* [Data to examine]:
>>
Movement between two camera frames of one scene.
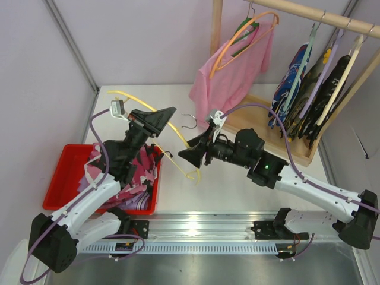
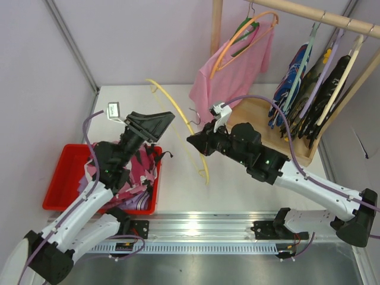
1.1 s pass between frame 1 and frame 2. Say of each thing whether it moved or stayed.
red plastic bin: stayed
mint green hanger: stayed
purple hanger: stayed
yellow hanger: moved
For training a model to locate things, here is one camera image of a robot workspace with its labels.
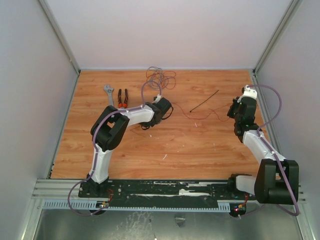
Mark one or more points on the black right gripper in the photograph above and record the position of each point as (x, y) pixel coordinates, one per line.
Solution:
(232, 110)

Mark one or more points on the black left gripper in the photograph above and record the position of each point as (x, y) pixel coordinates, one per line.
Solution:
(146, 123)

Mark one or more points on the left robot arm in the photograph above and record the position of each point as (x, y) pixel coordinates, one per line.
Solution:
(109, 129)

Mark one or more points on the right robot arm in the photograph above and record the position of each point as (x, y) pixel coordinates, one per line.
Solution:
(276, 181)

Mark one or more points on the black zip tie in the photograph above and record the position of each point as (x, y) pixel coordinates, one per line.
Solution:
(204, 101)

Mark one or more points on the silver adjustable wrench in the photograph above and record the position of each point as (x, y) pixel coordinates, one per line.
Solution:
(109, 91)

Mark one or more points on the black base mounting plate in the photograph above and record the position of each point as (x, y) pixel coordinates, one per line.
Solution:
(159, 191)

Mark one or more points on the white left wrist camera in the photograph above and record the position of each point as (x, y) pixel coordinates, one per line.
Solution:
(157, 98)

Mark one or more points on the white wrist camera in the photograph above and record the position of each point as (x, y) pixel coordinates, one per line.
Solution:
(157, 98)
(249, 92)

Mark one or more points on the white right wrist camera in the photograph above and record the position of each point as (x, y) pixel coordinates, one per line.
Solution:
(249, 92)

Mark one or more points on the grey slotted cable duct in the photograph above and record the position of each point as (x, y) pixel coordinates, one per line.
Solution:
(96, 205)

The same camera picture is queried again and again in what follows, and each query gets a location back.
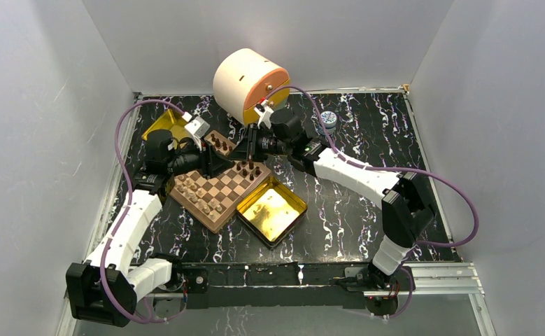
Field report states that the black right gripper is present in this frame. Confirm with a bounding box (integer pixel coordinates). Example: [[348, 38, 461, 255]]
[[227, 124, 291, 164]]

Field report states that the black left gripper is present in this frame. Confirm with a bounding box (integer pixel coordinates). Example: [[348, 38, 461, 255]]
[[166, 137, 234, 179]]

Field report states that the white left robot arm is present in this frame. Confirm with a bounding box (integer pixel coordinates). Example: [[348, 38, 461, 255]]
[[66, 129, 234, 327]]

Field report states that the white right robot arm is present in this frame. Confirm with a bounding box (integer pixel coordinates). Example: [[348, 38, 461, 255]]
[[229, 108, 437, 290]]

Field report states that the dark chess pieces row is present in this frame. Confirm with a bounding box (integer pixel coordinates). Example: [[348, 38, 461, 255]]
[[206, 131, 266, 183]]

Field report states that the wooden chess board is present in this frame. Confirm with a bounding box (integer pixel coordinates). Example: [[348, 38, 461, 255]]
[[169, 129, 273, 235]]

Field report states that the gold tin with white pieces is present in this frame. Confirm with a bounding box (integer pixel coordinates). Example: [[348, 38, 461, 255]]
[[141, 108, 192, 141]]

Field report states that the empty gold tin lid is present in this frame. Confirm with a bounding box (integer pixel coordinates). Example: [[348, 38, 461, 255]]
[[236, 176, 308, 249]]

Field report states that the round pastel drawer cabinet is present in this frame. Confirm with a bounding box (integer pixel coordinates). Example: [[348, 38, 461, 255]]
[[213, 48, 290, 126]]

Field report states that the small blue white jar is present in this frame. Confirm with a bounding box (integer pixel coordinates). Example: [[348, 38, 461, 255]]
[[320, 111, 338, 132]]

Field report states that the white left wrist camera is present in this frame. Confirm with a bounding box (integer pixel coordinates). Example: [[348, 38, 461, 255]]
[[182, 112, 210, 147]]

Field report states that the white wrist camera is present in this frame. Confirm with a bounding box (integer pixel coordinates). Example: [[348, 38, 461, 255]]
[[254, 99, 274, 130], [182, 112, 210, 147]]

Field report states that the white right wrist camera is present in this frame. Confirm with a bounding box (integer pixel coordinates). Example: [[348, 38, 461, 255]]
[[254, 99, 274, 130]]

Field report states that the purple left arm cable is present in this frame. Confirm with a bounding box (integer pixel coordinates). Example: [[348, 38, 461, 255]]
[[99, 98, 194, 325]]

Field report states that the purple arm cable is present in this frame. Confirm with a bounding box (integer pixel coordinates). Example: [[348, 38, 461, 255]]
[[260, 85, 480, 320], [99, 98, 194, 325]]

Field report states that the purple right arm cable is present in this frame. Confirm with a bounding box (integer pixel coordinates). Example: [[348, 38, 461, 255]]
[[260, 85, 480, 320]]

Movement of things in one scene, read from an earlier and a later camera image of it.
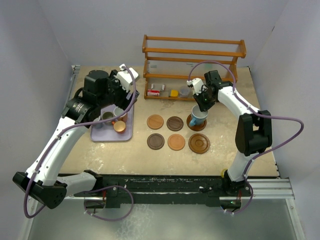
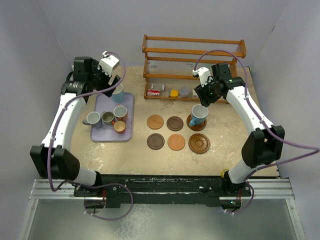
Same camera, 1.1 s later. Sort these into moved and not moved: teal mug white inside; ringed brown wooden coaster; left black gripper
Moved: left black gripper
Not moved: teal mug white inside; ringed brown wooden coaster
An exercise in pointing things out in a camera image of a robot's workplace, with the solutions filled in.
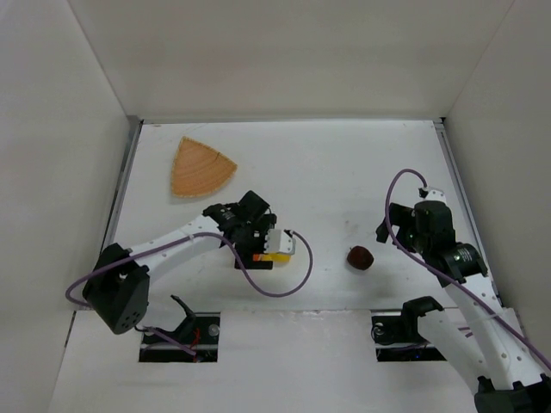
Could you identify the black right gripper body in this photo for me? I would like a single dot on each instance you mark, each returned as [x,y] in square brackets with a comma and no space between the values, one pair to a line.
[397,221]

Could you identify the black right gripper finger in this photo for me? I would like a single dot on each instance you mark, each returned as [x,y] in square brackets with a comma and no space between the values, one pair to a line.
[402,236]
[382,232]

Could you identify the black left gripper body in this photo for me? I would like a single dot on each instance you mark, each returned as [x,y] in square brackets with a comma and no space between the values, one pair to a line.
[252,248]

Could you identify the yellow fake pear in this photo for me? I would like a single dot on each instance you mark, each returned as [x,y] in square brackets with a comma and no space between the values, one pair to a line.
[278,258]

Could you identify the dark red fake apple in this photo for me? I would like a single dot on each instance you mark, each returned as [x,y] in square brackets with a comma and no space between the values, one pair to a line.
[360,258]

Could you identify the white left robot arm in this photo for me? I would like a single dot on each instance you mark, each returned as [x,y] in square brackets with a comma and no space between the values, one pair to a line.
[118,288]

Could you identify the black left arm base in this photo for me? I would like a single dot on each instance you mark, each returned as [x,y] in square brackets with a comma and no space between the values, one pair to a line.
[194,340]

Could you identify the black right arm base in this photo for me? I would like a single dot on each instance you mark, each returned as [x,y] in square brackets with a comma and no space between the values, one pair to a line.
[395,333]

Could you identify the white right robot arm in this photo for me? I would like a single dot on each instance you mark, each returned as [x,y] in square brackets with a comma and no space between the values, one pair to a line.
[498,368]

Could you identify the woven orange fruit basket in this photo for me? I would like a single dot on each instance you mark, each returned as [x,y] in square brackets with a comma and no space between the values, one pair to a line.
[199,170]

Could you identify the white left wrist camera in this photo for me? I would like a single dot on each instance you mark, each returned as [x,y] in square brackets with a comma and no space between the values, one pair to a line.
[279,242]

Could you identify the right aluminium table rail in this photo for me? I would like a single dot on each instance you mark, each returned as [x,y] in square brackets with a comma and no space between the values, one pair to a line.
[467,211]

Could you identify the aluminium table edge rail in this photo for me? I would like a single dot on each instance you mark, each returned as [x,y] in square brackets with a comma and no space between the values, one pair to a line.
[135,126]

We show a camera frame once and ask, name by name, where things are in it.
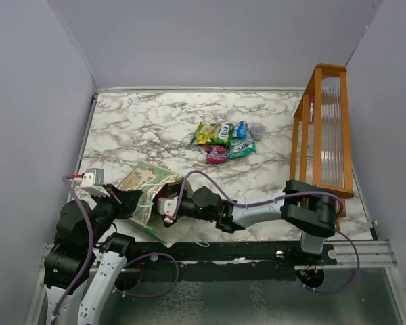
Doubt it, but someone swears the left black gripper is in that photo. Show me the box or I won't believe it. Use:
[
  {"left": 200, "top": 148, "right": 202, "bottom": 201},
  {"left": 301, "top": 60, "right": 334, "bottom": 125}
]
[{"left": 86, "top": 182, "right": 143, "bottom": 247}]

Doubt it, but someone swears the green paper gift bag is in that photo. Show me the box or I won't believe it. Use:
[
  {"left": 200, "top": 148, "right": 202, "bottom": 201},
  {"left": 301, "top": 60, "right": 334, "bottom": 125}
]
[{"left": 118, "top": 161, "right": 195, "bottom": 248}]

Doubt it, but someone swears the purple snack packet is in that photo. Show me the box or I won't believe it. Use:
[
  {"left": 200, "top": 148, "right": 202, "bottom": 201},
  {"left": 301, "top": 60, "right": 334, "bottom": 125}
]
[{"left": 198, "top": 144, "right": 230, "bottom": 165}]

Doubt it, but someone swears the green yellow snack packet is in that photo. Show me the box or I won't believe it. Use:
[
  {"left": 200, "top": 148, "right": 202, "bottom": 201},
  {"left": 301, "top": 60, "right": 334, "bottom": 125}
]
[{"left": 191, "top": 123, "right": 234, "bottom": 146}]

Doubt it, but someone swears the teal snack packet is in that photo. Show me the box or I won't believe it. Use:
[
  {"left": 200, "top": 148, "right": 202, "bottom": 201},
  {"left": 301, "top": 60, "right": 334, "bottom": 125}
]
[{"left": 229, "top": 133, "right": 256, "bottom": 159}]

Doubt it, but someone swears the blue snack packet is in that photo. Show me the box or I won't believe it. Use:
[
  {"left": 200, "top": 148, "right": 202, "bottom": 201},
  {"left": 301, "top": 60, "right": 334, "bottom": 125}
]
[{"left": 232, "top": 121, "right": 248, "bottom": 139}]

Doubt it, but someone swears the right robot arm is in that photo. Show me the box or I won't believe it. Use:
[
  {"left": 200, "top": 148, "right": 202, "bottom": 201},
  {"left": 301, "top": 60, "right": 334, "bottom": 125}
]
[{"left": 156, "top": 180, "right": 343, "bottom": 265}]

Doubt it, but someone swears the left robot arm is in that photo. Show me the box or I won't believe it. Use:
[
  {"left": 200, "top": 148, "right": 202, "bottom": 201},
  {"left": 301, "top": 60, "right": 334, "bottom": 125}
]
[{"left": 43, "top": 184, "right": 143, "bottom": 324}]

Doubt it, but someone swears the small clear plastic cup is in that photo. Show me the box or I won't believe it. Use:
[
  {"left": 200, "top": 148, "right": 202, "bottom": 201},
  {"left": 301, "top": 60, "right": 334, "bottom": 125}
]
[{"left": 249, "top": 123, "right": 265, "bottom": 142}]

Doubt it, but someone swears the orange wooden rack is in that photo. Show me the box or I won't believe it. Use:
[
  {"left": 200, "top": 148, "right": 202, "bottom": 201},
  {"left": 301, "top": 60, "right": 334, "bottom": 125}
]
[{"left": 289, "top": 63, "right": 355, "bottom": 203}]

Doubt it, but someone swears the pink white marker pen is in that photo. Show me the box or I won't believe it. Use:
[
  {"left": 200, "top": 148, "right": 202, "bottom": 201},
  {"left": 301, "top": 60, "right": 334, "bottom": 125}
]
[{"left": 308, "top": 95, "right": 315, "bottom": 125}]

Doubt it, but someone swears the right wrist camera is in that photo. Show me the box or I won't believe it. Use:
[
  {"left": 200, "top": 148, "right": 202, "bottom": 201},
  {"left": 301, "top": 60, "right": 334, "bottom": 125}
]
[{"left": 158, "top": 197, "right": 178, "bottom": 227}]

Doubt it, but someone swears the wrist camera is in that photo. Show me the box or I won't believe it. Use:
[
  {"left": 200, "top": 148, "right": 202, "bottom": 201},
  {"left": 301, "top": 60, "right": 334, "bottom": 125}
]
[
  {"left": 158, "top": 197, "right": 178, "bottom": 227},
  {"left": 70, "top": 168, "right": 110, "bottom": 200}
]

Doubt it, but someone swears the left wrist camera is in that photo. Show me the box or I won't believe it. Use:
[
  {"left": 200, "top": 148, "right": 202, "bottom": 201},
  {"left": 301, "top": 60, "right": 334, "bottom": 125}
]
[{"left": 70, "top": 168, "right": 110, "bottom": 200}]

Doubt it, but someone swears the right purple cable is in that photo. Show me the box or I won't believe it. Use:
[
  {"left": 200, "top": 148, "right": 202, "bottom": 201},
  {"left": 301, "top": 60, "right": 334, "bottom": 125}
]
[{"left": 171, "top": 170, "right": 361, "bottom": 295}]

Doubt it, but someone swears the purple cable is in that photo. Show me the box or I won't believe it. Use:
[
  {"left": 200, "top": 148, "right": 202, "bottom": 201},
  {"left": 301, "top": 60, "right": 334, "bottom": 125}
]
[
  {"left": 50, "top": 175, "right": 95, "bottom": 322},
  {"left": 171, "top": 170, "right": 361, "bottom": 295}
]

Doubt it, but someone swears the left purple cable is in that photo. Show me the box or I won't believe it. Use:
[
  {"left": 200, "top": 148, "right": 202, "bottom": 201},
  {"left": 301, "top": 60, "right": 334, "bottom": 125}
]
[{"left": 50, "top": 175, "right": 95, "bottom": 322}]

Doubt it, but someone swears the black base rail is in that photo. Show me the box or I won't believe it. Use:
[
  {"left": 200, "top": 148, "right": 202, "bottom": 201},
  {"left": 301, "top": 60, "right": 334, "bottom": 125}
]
<<
* [Activity]:
Total up the lines in the listing above that include "green". Give the number by itself.

* [Solution for this problem]:
3